WHAT TO DO » Begin with the first line of the listing and quote every line through the one containing "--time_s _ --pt"; give only those lines.

DATA SECTION »
■ ■ ■

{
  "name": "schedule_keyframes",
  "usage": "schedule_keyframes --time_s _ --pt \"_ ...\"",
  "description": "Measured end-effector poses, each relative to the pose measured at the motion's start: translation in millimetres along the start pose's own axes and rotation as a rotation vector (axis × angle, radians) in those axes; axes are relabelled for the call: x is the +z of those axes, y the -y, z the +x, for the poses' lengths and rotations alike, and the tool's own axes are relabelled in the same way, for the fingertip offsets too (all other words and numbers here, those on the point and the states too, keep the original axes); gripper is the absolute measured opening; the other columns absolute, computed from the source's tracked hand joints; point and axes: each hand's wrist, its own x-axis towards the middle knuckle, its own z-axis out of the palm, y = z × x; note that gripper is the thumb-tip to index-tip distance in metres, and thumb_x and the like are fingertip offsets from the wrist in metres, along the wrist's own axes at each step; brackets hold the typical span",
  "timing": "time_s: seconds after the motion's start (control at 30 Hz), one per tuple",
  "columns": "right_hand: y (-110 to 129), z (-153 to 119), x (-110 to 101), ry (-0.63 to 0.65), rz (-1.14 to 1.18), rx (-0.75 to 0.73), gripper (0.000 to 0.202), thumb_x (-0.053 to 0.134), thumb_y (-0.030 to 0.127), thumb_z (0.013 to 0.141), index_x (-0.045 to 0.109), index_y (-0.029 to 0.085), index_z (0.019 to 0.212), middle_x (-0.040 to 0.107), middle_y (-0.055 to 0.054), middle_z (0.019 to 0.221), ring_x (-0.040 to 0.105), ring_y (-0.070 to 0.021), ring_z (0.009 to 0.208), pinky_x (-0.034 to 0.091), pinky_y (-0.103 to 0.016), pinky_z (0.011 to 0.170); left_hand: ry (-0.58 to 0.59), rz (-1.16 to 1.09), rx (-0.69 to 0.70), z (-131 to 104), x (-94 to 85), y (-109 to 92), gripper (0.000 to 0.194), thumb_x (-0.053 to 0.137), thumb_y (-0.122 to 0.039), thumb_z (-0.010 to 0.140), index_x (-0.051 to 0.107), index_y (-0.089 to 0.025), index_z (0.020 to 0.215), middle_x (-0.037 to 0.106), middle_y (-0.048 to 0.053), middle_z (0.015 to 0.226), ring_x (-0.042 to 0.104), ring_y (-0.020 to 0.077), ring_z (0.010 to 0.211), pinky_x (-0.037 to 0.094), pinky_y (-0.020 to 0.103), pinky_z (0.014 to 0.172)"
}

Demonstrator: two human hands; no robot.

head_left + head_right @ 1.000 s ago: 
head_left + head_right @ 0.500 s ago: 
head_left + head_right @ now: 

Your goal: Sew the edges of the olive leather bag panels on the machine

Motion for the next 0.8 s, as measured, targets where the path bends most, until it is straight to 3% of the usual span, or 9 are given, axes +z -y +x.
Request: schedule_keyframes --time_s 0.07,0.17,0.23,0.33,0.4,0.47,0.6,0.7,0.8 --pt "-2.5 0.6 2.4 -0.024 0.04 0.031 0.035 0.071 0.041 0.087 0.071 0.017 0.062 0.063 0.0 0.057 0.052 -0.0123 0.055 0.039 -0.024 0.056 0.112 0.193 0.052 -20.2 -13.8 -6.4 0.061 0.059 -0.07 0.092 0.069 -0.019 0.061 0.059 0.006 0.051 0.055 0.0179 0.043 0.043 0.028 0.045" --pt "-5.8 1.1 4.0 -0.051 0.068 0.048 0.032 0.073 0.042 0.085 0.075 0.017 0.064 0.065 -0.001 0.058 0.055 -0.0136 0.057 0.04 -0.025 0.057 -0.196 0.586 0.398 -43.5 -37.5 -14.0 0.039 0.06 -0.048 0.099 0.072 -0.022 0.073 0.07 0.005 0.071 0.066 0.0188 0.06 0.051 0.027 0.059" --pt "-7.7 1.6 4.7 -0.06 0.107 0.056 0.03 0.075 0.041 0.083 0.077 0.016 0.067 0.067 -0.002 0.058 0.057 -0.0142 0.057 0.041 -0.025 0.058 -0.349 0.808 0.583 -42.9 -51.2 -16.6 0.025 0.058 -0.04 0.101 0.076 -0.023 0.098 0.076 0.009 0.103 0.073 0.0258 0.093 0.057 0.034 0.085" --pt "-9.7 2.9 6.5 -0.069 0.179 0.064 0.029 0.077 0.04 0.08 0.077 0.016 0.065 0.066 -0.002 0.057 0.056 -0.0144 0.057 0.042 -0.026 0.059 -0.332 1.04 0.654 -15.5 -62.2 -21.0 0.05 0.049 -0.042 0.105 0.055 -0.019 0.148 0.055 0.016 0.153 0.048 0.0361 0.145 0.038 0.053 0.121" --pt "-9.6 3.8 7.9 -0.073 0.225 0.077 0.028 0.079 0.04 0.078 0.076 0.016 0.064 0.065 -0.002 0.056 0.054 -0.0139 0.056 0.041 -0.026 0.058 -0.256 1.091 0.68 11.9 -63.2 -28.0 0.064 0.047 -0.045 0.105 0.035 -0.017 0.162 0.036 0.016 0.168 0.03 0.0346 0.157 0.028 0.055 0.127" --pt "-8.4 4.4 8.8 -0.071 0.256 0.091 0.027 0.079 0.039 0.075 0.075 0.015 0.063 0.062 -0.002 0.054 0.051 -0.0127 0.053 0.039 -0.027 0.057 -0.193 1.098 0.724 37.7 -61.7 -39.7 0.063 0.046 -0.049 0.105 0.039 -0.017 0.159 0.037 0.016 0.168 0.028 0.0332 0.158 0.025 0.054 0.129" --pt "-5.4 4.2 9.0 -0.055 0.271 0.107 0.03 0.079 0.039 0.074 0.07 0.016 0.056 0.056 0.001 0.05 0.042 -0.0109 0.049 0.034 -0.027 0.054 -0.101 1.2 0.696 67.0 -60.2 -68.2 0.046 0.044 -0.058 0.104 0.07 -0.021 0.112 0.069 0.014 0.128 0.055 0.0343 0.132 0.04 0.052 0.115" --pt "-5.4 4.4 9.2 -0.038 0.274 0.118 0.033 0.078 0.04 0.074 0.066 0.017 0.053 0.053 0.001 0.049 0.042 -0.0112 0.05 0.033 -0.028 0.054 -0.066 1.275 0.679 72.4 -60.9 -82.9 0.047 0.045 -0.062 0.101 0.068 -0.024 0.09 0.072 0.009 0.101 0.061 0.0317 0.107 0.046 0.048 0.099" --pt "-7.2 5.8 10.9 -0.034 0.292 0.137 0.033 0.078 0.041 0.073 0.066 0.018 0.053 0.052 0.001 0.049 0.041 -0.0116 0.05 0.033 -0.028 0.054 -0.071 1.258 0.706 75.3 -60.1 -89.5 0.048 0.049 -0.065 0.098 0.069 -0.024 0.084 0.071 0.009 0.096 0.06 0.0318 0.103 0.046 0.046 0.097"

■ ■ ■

EXERCISE RESPONSE »
{
  "name": "schedule_keyframes",
  "usage": "schedule_keyframes --time_s _ --pt \"_ ...\"",

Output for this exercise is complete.